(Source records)
^^^^^^^^
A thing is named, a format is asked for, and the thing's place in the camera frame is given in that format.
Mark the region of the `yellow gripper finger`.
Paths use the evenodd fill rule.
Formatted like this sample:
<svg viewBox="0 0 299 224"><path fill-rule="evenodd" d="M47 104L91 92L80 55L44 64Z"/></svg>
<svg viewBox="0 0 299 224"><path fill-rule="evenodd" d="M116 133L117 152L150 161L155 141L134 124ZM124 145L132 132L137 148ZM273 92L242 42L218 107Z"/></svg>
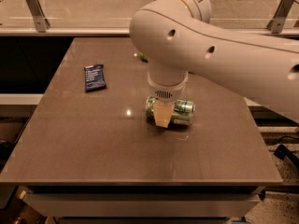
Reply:
<svg viewBox="0 0 299 224"><path fill-rule="evenodd" d="M173 105L157 101L153 105L155 124L158 127L167 128L173 113Z"/></svg>

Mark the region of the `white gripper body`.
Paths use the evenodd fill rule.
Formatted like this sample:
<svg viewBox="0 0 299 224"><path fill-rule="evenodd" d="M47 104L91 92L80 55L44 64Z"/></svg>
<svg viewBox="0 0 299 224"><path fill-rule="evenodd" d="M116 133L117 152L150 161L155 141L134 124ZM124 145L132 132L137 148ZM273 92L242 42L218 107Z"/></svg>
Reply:
<svg viewBox="0 0 299 224"><path fill-rule="evenodd" d="M158 80L154 80L148 75L148 83L150 95L162 102L170 103L176 101L183 93L188 82L188 73L184 72L182 75L176 77L174 84L166 83L167 80L173 76L168 75Z"/></svg>

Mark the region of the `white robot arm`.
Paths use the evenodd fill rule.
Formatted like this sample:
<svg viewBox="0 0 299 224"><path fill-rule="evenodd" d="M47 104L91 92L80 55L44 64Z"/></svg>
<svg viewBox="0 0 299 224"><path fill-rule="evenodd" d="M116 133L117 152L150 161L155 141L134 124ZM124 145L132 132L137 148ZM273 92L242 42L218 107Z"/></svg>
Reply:
<svg viewBox="0 0 299 224"><path fill-rule="evenodd" d="M221 29L210 16L209 0L155 0L132 17L152 96L174 102L194 73L299 122L299 42Z"/></svg>
^^^^^^^^
Exercise: Collect every line with the string "white" from the records, and copy each.

Problem solution:
Mark the region of the `white gripper body`.
Mark the region of the `white robot arm`.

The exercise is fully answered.